Latest Research Papers
2024-12-30
arXiv
HumanEval Pro and MBPP Pro: Evaluating Large Language Models on Self-invoking Code Generation
The paper introduces self-invoking code generation, a new task to evaluate LLMs' progressive reasoning and problem-solving capabilities. It proposes three new benchmarks (HumanEval Pro, MBPP Pro, and BigCodeBench-Lite Pro) and finds that while most LLMs perform well on traditional benchmarks, their performance drops significantly on self-invoking tasks. The study also identifies failure modes in the evaluation results, highlighting the need for further research in this area.
We introduce self-invoking code generation, a new task designed to evaluate
the progressive reasoning and problem-solving capabilities of LLMs. In this
task, models are presented with a base problem and a related, more complex
problem. They must solve the base problem and then utilize its solution to
address the more complex one. This work features three key contributions.
First, we propose a general recipe for generating more challenging versions of
existing benchmarks, resulting in three new benchmarks: HumanEval Pro, MBPP
Pro, and BigCodeBench-Lite Pro, specifically designed to assess LLMs on
self-invoking code generation. Second, from the analysis of experimental
results over twenty LLMs on our benchmarks, we have two important observations:
(i) Most LLMs excel in traditional code generation benchmarks like HumanEval
and MBPP, but their performance declines on self-invoking tasks. For example,
o1-mini achieves 96.2% pass@1 on HumanEval but only 76.2% on HumanEval Pro.
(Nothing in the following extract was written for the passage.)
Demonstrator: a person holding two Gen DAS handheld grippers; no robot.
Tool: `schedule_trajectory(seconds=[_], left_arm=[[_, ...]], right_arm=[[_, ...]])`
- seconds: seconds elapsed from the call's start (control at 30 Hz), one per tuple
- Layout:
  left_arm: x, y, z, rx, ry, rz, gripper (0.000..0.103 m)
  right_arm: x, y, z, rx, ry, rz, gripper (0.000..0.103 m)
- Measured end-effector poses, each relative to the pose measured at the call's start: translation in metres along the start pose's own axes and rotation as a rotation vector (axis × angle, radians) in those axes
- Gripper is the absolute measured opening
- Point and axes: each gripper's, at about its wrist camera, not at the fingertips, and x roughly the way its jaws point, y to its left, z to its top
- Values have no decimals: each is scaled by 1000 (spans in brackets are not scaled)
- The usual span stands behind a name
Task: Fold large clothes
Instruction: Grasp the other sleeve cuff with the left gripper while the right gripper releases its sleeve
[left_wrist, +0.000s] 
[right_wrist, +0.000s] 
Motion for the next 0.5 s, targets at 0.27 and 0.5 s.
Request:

(ii) On self-invoking code generation task, the instruction-tuned models
demonstrate only marginal improvements compared to the base models. Third, we
disclose the types of failure modes that exist in our evaluation results. All
these results underscore the need for further advancements in self-invoking
code generation tasks and provide a new direction for future research on
enhancing LLMs' code reasoning capabilities.